Problem requirements:
Transcribe the listing below word for word.

[Data for analysis Boundary: Start]

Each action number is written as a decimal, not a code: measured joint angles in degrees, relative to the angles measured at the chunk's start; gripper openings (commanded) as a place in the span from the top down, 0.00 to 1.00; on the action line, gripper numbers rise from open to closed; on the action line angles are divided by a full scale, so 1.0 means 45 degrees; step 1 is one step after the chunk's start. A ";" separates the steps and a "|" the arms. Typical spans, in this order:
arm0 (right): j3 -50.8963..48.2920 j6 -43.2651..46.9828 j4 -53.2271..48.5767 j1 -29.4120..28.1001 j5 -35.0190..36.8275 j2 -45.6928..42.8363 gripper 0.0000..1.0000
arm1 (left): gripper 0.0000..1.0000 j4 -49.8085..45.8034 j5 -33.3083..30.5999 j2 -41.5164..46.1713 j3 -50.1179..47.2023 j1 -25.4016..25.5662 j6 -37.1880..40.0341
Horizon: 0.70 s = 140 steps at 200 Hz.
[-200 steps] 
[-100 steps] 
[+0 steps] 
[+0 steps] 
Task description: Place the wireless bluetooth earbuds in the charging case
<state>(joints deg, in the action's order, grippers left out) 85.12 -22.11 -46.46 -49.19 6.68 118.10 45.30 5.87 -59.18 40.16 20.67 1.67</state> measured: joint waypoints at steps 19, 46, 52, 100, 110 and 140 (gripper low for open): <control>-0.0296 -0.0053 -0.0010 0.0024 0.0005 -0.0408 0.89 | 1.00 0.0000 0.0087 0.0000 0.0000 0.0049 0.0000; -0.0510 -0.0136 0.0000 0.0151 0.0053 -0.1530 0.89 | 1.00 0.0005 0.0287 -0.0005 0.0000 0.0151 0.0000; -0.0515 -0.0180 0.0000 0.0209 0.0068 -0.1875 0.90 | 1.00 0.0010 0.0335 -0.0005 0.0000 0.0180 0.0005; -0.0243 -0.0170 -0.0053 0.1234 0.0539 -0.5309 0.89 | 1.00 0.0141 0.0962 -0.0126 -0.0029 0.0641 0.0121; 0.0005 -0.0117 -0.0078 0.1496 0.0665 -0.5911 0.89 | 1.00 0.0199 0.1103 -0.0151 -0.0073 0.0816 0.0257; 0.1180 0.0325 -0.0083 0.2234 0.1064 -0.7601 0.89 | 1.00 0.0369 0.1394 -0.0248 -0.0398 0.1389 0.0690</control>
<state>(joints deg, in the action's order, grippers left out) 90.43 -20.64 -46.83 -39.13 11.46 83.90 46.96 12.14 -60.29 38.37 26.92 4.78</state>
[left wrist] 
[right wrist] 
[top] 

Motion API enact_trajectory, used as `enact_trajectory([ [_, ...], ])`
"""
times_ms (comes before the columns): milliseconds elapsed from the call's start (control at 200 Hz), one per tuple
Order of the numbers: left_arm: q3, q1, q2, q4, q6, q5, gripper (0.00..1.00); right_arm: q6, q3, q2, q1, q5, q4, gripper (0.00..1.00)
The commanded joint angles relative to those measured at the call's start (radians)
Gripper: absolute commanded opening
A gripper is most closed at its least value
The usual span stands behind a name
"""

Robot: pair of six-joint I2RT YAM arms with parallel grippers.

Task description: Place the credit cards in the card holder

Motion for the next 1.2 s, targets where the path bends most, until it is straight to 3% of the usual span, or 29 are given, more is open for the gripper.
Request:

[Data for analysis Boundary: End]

Finished exercise:
Each action number is written as a decimal, not a code: measured joint angles in degrees, relative to the angles measured at the chunk's start; gripper openings (commanded) as a place in the span from the top down, 0.00 to 1.00; on the action line, gripper numbers rise from open to closed; on the action line angles are divided by a full scale, so 1.0 means 45 degrees; step 1 is one step after the chunk's start. A ";" separates the steps and a "|" the arms. Typical spans, in this order:
arm0 (right): j3 -50.8963..48.2920 j6 -43.2651..46.9828 j4 -53.2271..48.5767 j1 -29.4120..28.1001 j5 -35.0190..36.8275 j2 -45.6928..42.8363 gripper 0.0000..1.0000
arm1 (left): gripper 0.0000..1.0000 j4 -49.8085..45.8034 j5 -33.3083..30.5999 j2 -41.5164..46.1713 j3 -50.1179..47.2023 j1 -25.4016..25.5662 j6 -37.1880..40.0341
Horizon: 0.70 s = 140 steps at 200 Hz.
[-200 steps] 
[-100 steps] 
[+0 steps] 
[+0 steps] 
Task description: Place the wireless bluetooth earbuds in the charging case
<state>(joints deg, in the action's order, grippers left out) 85.12 -22.11 -46.46 -49.19 6.68 118.10 45.30 5.87 -59.18 40.16 20.67 1.67</state> measured: joint waypoints at steps 19, 46, 52, 100, 110 and 140 (gripper low for open): <control>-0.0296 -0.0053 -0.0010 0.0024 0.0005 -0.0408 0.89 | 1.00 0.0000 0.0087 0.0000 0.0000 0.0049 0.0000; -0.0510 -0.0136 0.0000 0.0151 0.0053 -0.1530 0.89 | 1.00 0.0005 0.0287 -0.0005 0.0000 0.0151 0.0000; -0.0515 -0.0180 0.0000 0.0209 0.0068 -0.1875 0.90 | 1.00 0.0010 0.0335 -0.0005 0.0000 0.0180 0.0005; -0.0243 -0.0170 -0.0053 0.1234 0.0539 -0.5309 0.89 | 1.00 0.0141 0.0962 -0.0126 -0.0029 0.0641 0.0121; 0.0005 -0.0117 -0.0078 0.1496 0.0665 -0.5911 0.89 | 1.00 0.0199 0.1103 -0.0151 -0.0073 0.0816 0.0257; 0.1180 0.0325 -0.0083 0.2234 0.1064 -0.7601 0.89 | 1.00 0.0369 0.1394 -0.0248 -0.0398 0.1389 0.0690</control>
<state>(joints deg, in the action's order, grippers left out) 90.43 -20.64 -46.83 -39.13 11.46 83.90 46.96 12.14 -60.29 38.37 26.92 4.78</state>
[left wrist] 
[right wrist] 
[top] 

Motion API enact_trajectory, used as `enact_trajectory([ [_, ...], ])`
"""
times_ms (comes before the columns): milliseconds elapsed from the call's start (control at 200 Hz), one per tuple
Order of the numbers: left_arm: q3, q1, q2, q4, q6, q5, gripper (0.00..1.00); right_arm: q6, q3, q2, q1, q5, q4, gripper (0.00..1.00)
The commanded joint angles relative to those measured at the call's start (radians)
Gripper: absolute commanded opening
A gripper is most closed at its least value
The usual span stands behind a name
"""

Robot: pair of six-joint I2RT YAM arms with parallel grippers.

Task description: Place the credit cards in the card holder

Motion for the next 1.2 s, targets where the path bends most, until it is straight to 3% of the usual span, or 29 are given, more is open for the gripper.
Request:

No further work remains on the exercise.